STILLPOINT Archive: last updated 04/22/2013


Moving Stories

by Jo Kadlecek

Toddy Burton working with studentsWhether tracking the latest trends in Hollywood, connecting the impact of historic films to today’s work, or introducing her students to professional filmmakers and festivals, Virginia "Toddy" Burton’s work relies heavily on collaboration.

Burton tries to steer students through a creative process that requires freedom and confidence. But the award-winning filmmaker describes the language of visual storytelling as a tightrope, where she needs to “hammer home” the traditional three-act structure for communication arts students while being vigilant about how technology is changing the art.

“There’s a tension in my field, because to do it well, you need to be embedded in a history that is millennia old—it’s storytelling, after all, and that includes going back to Aristotle, the Bible, and other great narratives to master the form,” she said. “At the same time, there’s the famous saying in the industry that ‘everyone wants something different.’”

Whether teaching video production, screenwriting, directing or criticism, Burton suggests the most innovative films are rooted in good storytelling; they’re authentic, vulnerable, personal and often messy.
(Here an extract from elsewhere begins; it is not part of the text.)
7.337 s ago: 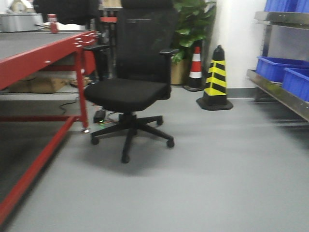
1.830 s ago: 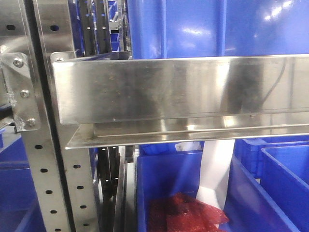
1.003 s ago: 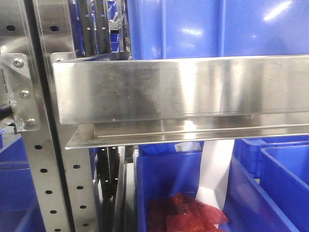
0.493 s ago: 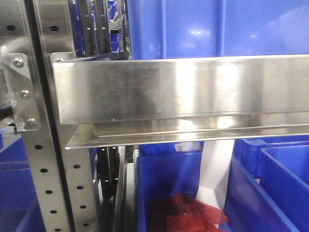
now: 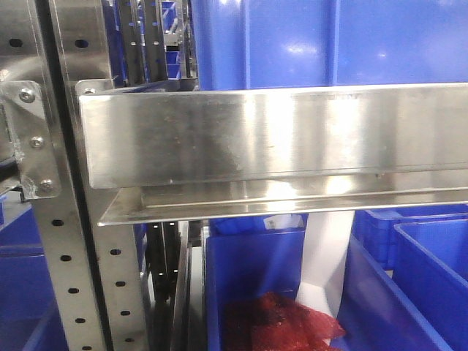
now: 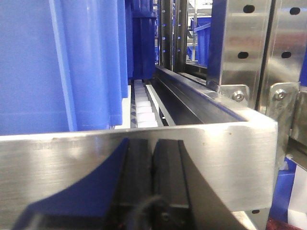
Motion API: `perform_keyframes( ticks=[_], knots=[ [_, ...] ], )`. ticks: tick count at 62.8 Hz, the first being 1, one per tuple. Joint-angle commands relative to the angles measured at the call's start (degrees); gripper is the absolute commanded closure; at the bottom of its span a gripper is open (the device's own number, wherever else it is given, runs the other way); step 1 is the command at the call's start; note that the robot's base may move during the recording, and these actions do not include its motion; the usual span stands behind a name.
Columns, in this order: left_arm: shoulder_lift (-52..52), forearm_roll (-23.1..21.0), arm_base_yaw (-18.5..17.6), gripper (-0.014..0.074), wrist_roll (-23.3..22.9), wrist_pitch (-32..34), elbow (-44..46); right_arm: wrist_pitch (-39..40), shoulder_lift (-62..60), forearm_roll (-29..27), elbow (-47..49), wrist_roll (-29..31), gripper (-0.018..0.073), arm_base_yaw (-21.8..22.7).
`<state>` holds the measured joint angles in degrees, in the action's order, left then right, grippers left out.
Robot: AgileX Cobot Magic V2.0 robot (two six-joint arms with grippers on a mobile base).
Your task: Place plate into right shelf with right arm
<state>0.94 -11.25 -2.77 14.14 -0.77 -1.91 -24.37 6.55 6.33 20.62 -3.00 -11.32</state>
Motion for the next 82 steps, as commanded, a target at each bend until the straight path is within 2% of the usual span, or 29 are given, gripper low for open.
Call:
perform_keyframes(
  ticks=[1, 14, 24, 35, 82],
  knots=[
    [0.67, -0.12, -0.02, 0.0643, -0.14, 5.10, -0.46, 7.03, -1.01, -3.48, -2.21, 3.36, 0.0505, 3.16],
    [0.67, -0.12, -0.02, 0.0643, -0.14, 5.10, -0.46, 16.68, -5.92, -11.81, -14.57, 6.50, 0.0505, 11.02],
    [0.67, -0.12, -0.02, 0.0643, -0.14, 5.10, -0.46, 25.26, -7.95, -13.43, -22.18, 6.50, 0.0505, 12.84],
    [0.67, -0.12, -0.02, 0.0643, -0.14, 5.10, -0.46, 24.37, -7.95, -11.18, -21.85, 6.97, 0.0505, 12.84],
    [0.67, -0.12, -0.02, 0.0643, -0.14, 5.10, -0.46, 23.93, -7.95, -11.18, -21.85, 6.97, 0.0505, 12.84]
  ],
)
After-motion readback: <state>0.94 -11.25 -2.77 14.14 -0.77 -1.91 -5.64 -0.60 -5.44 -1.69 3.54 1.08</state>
Knowing that, today’s filmmakers must also study the growing impact of the digital age and engage the strengths of video, which Burton calls a “no-excuses medium” because there’s no excuse not to make a movie. Consequently, her students experiment with the camera, improvise, and explore different angles and light to see how each shot can best communicate—or change—the story. She recruits top students to collaborate with her on her own productions, and pushes each class on to new projects quickly and honestly so as to keep perspective.
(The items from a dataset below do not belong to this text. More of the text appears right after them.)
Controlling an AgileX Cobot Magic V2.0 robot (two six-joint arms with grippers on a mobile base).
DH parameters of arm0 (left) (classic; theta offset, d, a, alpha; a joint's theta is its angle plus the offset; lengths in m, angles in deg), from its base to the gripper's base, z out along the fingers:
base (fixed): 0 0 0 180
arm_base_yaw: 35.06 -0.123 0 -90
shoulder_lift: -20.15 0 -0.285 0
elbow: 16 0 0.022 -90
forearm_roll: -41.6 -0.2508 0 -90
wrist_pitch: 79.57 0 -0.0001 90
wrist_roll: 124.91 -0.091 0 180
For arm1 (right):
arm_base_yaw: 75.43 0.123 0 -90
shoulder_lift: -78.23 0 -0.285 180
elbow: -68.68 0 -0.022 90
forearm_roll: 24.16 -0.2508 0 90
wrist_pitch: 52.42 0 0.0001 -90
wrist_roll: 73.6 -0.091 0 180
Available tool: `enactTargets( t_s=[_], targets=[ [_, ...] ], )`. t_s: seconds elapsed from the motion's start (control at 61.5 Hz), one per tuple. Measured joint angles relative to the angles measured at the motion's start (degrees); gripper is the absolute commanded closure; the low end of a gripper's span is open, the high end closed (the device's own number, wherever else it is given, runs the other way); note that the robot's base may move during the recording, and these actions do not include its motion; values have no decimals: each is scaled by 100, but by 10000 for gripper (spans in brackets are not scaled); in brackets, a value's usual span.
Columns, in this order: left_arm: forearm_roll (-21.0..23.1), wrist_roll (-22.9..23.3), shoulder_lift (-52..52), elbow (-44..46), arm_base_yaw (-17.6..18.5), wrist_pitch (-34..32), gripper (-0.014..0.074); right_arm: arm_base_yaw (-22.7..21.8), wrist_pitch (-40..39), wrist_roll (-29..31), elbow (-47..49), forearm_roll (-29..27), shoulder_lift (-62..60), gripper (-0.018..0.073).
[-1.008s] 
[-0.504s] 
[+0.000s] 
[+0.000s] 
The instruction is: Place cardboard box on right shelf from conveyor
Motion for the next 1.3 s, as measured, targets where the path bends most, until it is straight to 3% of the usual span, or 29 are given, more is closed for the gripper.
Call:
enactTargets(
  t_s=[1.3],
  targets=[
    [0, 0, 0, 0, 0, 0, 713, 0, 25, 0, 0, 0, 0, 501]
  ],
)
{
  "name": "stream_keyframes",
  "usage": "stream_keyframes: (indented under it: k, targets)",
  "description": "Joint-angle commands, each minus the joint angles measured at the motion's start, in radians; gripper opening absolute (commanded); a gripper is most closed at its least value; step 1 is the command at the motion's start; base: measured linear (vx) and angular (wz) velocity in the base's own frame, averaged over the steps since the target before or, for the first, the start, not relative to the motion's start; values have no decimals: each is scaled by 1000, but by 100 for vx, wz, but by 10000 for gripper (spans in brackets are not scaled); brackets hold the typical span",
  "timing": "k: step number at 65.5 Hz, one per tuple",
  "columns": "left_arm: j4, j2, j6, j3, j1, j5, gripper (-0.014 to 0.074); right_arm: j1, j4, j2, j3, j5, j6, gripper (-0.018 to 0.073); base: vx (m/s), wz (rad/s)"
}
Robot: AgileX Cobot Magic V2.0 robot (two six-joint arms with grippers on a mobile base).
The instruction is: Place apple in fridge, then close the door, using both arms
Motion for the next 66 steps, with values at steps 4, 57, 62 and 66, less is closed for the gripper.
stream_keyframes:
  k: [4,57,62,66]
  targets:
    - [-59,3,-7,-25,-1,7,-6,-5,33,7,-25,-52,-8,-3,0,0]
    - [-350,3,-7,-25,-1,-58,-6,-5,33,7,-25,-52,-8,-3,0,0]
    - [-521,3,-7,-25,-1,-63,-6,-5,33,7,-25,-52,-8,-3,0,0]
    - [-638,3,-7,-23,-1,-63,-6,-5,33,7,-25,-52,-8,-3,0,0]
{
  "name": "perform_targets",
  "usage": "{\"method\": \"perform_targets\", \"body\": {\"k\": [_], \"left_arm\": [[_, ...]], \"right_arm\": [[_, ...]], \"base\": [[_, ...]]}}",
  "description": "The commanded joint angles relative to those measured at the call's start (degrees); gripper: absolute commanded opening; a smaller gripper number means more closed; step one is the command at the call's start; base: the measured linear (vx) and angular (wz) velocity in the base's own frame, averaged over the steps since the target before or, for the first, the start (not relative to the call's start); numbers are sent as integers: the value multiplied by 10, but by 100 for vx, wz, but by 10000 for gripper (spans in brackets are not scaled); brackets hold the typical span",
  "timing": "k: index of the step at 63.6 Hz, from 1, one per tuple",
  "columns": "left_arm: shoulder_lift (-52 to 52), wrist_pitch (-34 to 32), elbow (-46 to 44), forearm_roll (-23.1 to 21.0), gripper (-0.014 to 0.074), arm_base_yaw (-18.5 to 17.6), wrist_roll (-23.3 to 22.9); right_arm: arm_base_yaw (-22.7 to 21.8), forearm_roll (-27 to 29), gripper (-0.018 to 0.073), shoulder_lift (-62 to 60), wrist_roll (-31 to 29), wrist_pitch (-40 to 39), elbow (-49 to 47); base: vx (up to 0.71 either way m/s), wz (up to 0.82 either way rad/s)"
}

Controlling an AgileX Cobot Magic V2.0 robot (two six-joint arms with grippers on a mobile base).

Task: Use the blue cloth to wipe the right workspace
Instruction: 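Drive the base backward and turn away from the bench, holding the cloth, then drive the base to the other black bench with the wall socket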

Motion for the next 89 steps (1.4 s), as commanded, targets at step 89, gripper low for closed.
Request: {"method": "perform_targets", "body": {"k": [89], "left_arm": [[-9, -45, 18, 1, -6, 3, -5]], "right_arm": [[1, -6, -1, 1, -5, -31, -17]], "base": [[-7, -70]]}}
But they also study how business details such as film distribution are changing the modern art of the film. Filmmakers today are less focused on a theatrical release, Burton said, and more on building a following online, using social media to create their platform or network, and seeking non-conventional contracts such as video on demand. Each aspect of the industry requires constant attention: what movies make it to major festivals like Sundance, independent movies, or why certain films get the attention they do. Burton sees each as a tool.
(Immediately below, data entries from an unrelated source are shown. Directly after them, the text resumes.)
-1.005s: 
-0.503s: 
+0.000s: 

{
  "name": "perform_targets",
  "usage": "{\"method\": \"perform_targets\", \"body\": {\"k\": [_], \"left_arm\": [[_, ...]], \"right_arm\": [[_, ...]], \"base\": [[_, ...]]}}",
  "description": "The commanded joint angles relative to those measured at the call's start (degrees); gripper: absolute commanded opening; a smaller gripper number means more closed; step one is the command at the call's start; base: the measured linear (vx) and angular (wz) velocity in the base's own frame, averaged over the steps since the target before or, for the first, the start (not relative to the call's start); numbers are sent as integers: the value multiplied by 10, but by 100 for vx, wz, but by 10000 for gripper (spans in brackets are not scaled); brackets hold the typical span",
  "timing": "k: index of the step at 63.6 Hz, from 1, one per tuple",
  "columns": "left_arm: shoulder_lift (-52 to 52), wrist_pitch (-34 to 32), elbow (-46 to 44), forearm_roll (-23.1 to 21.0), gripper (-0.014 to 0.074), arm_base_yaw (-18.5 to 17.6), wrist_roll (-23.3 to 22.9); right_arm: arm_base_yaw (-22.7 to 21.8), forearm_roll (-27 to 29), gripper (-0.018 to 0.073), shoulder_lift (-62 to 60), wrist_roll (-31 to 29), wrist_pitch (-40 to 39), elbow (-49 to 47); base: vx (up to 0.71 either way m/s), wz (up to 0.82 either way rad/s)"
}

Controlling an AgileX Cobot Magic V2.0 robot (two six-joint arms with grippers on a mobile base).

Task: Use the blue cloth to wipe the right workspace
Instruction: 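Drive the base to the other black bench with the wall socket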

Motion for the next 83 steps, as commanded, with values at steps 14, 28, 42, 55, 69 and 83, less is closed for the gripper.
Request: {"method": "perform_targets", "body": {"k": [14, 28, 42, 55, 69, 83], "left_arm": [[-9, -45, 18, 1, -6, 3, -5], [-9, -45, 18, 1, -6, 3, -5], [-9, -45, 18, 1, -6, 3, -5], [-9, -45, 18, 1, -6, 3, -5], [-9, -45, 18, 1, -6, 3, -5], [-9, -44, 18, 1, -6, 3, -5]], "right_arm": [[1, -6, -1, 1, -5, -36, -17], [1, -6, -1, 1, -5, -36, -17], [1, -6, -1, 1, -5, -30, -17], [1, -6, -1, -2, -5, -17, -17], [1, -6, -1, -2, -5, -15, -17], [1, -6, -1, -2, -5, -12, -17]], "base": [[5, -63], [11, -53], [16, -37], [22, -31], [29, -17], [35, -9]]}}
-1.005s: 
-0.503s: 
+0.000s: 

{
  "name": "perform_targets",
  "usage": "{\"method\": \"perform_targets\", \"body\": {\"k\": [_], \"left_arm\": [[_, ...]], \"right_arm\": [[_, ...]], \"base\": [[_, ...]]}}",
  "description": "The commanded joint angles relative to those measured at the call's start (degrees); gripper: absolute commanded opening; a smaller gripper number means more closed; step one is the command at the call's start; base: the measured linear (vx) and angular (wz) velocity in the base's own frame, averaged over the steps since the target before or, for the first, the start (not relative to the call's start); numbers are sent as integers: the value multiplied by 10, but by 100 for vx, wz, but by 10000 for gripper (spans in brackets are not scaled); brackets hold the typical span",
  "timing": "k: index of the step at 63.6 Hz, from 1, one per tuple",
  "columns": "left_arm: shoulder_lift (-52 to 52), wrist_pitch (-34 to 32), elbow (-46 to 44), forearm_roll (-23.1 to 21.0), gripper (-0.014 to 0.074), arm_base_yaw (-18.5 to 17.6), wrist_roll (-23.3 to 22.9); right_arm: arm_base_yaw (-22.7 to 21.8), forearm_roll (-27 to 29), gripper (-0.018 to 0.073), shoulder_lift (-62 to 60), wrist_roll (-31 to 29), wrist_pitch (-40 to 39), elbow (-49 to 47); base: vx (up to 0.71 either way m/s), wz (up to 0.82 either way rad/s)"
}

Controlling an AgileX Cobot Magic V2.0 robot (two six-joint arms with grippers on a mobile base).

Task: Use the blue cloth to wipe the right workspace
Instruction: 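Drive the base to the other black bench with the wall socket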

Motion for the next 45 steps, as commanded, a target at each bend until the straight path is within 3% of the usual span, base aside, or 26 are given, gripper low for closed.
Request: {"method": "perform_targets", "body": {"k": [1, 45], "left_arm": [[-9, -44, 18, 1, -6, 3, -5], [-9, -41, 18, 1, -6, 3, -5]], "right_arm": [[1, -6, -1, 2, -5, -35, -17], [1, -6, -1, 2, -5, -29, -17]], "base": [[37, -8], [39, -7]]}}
“In some ways, it’s easier to be rigorous in teaching form and structure, because it has a right and wrong,” she said. “What is harder . . . and ultimately more rewarding is to provide that creative space, to help and come alongside the students as they’re trying to create something new. But in a Christian college environment, we have an opportunity to create that place—whether it’s heartbreaking or hilarious—because that’s what life is.”